Wednesday, August 06, 2008

Selfish pet peeves

Everytime I see someone learn something I already know. I like to hoard my knowledge, and use it to win bets based on random information. But when I see someone acquire some golden nugget of trivia, my heart wrenches. I didn't even get that minute satisfaction of being able to smirk and look smart while telling it (if I decide to reveal such things). No, instead the random knowledge gap between me and the rest of the world narrows, and I feel stupider and stupider along the way.

I also hate it when I think of something clever, and it's just on the tip of my tongue when someone else says it and steals my thunder. My brain had been all prepared to bask in the looks of admiration when suddenly, ARGH it's been said prematurely. I mean it's okay if I hadn't thought of it first, but now that I've made all the effort to come up with  such a bon mot and it's taken away, I feel cheated, robbed.

Monday, August 04, 2008

The fates move in mysterious ways. Amil's shifting morals move in ways mysteriouser.

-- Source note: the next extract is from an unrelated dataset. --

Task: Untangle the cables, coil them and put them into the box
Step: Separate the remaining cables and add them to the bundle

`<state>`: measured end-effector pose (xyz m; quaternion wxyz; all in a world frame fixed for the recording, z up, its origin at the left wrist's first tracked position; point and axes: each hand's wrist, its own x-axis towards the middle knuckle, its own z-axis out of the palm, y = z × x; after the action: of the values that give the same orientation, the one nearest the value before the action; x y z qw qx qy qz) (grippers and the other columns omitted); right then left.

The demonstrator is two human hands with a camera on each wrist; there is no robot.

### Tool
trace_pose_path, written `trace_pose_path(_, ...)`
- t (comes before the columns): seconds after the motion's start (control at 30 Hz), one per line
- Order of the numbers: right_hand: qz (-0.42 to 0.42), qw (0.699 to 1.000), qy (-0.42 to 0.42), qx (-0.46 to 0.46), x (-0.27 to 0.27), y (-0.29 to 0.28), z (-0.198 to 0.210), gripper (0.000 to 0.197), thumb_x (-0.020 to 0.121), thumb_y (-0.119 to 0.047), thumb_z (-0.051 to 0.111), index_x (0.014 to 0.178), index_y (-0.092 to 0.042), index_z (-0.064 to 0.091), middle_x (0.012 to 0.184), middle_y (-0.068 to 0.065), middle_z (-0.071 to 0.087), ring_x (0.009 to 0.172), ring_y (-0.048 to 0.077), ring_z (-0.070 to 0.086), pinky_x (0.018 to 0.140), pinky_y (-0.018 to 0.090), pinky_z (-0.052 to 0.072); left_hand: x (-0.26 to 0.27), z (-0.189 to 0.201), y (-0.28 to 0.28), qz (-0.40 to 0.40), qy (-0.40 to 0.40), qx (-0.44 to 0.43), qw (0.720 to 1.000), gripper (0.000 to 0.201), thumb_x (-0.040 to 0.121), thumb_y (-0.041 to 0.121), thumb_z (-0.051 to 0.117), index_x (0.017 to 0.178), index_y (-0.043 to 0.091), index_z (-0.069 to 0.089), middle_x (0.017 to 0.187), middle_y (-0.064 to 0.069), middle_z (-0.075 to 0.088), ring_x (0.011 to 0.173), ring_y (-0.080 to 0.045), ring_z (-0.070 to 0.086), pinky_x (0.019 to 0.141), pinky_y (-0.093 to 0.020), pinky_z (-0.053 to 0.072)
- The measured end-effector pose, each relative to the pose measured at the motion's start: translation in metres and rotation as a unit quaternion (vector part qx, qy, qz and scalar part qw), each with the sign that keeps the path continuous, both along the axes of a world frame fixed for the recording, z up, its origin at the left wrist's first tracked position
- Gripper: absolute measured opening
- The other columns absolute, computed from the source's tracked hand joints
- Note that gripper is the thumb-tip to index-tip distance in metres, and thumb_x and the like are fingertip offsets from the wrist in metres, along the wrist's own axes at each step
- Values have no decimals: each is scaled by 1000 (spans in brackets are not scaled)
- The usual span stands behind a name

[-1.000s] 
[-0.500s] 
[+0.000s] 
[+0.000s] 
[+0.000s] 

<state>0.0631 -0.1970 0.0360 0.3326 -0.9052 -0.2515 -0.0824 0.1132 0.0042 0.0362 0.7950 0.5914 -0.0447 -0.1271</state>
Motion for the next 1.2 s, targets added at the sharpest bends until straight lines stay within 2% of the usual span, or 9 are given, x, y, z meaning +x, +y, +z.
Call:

Thrice today I was given the opportunity to extricate myself from suffering. It would have required a mere word to take leave early and escape punishment. Instead I chose to 'do the right thing'. The only reward got was ennui and a wasted evening, and no one benefited from it. Sometimes the tragedy is being too virtuous.

Sometimes I wonder which is more painful. Doing wrong, getting punished for it, and living with the guilt, or doing the right thing, getting punished for it anyway and then realising that if if you had taken the dark side you would have escaped scott-free.

I've had a taste of both recently. The latter is more bitter. Definitely. But then again it's me.